Are there any tips to improve search efficiency in QRadar?

Resolving The Problem


Tip #1: Narrow Your Search Scope

The more you can tell QRadar about the data you are looking for, the faster QRadar will return results. A targeted search is much more efficient and any additional indexed values that can be added will help target the data that your users require.

The most important scope that can be narrowed is time. There is a nearly linear relationship between the time range you search and the length of time it takes results to return. For example, two searches are started using the same search criteria. One search is evaluating data over the last 120 days and the second search is evaluating data over the last 60 days. On average, the 120 day search will take roughly twice as long as searching 60 days of data.

When starting a search, users can improve the search efficiency by specifying a shortened time window. After the time interval for the search is defined, the search scope can be narrowed further by adding indexed properties to your search. As an example, if you know that all of your firewall devices are assigned a certain address range, then add that range to the search using the Source or Destination Network filter, in addition to the firewall logs you are looking for.

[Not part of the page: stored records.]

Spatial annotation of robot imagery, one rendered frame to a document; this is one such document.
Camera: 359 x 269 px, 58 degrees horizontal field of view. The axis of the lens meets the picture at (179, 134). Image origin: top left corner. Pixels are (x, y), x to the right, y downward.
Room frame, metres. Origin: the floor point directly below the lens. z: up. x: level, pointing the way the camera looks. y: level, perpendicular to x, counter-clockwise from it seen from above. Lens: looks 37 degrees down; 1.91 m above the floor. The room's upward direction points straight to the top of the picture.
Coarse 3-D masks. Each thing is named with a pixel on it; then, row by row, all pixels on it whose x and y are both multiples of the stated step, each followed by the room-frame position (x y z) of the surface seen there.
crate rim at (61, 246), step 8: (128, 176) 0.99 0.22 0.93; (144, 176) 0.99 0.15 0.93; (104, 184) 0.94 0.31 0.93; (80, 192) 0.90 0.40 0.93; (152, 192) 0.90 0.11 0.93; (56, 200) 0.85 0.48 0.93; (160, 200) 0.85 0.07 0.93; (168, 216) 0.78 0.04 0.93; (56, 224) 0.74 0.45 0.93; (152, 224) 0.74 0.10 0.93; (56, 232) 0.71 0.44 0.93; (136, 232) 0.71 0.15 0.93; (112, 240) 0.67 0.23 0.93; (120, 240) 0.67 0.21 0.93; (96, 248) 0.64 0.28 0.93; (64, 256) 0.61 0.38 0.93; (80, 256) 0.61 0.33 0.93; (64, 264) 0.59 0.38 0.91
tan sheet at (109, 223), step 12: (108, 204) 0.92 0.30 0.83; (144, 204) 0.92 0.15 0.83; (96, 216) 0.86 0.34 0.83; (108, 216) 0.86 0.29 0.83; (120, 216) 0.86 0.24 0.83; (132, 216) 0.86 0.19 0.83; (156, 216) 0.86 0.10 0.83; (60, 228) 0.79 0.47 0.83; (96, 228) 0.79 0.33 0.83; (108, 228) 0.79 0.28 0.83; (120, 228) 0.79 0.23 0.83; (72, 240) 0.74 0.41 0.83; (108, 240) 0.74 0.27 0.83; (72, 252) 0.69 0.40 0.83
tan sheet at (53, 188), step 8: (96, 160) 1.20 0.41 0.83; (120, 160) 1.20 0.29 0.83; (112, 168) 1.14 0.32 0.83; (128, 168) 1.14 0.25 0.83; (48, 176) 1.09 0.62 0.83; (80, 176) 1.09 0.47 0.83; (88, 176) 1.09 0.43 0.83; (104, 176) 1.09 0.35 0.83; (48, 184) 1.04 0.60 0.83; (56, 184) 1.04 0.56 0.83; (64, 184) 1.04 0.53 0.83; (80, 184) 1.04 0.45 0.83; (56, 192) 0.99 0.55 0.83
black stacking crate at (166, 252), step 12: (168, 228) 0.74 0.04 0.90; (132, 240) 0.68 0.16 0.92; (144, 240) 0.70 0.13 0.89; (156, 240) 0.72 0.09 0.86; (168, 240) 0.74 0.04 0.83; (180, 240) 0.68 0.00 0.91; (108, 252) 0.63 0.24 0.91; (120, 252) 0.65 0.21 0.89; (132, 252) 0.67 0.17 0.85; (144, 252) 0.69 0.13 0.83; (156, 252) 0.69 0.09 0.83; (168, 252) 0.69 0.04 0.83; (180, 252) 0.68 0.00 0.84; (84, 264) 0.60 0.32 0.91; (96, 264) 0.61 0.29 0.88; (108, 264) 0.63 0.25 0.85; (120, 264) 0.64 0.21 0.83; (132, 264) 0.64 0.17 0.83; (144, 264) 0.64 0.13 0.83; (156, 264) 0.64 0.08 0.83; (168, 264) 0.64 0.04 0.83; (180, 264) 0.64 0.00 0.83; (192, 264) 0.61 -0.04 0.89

Tip #2: Start Small and Grow the Your Search

One common issue that occurs when searching is that users know the data they are looking for, but not exactly when the data or incident occurred. A good example of this is investigating an event from a specific IP address from a wide time range. The user knows that the data exists, the IP address that needs to be investigated, and that data in within a 6 month window. A normal response to this scenario is to search the past six months of logs for the IP address; however, in many cases this is not the most efficient method to locate data and can consume time or resources unnecessarily. The recommended best practice when trying to search a long time period, is to start with a narrow time period, and gradually widen it.

For example, you may want to search only the past week, then widen the search to two weeks, then widen it to four weeks, then two months, then six months. During each of these search cycles, you may decide that you have everything you need and don't need to widen it any more, or you may find more and more information to use in your search. The information learned during progressive searches can then be used as filters for when you grow your search out to a 6 month window. The additional filters added might end up with a targeted six month query run faster than a generic two week search!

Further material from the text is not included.